BEGIN Records to use

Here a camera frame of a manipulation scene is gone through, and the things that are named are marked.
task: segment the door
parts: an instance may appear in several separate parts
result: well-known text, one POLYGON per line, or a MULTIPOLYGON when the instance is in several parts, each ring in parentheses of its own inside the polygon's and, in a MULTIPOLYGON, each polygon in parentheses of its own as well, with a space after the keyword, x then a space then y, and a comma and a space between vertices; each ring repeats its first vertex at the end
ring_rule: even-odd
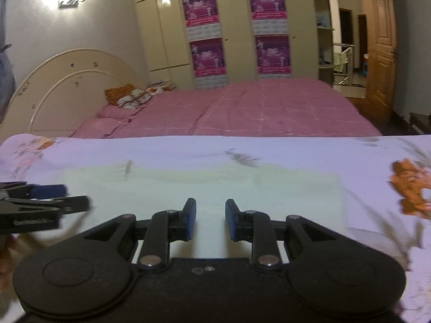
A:
POLYGON ((358 15, 358 26, 359 26, 359 62, 360 62, 359 72, 361 72, 364 67, 364 55, 368 53, 366 15, 358 15))
POLYGON ((396 69, 396 31, 392 0, 364 0, 368 26, 369 67, 364 111, 387 122, 392 111, 396 69))

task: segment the towel
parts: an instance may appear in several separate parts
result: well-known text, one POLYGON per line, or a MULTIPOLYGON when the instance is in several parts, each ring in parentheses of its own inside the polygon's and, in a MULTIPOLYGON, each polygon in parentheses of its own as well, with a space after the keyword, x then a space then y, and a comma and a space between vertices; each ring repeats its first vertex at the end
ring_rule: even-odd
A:
POLYGON ((344 64, 347 64, 347 55, 342 52, 334 52, 333 64, 334 64, 333 69, 339 73, 342 73, 344 70, 344 64))
MULTIPOLYGON (((185 254, 184 244, 171 244, 174 257, 249 256, 250 244, 234 244, 224 232, 225 202, 229 198, 241 210, 266 212, 273 220, 283 221, 287 215, 296 214, 341 233, 345 230, 342 184, 334 173, 237 162, 198 171, 150 170, 130 161, 65 169, 60 180, 72 195, 88 194, 93 200, 94 209, 84 221, 84 229, 123 213, 149 219, 158 211, 181 210, 187 198, 195 198, 193 247, 185 254)), ((64 229, 72 219, 69 215, 63 220, 64 229)))

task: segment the stool
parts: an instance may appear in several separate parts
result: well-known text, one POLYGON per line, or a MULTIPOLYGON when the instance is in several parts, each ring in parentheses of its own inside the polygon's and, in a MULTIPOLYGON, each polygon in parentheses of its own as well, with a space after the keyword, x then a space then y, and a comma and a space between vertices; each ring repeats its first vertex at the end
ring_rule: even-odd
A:
POLYGON ((368 74, 368 53, 364 54, 364 64, 362 65, 362 76, 367 76, 368 74))

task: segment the poster
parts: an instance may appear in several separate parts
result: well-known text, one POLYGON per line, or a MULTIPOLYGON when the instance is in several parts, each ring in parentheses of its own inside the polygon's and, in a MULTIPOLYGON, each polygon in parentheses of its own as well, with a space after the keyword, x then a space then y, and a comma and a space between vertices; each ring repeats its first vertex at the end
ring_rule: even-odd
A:
POLYGON ((288 34, 284 0, 250 0, 254 35, 288 34))
POLYGON ((287 35, 256 36, 256 52, 259 77, 290 74, 289 37, 287 35))
POLYGON ((221 87, 227 83, 221 38, 193 41, 190 51, 197 88, 221 87))
POLYGON ((221 37, 216 0, 182 0, 189 41, 221 37))

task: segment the metal screw
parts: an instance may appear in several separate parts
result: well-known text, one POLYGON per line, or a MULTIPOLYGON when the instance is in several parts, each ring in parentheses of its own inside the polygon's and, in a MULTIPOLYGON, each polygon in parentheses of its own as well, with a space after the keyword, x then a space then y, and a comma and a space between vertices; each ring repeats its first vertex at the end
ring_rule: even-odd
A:
POLYGON ((157 255, 145 255, 139 259, 141 265, 145 267, 154 267, 162 263, 162 259, 157 255))
POLYGON ((262 266, 275 266, 280 262, 280 259, 277 256, 274 255, 262 255, 260 256, 257 261, 262 265, 262 266))

END Records to use

◆ **Exercise details**:
Look through the records and gather each line with the word "task".

◆ **Solution to this exercise**:
task: segment the door
task: segment the towel
task: segment the stool
task: segment the poster
task: segment the metal screw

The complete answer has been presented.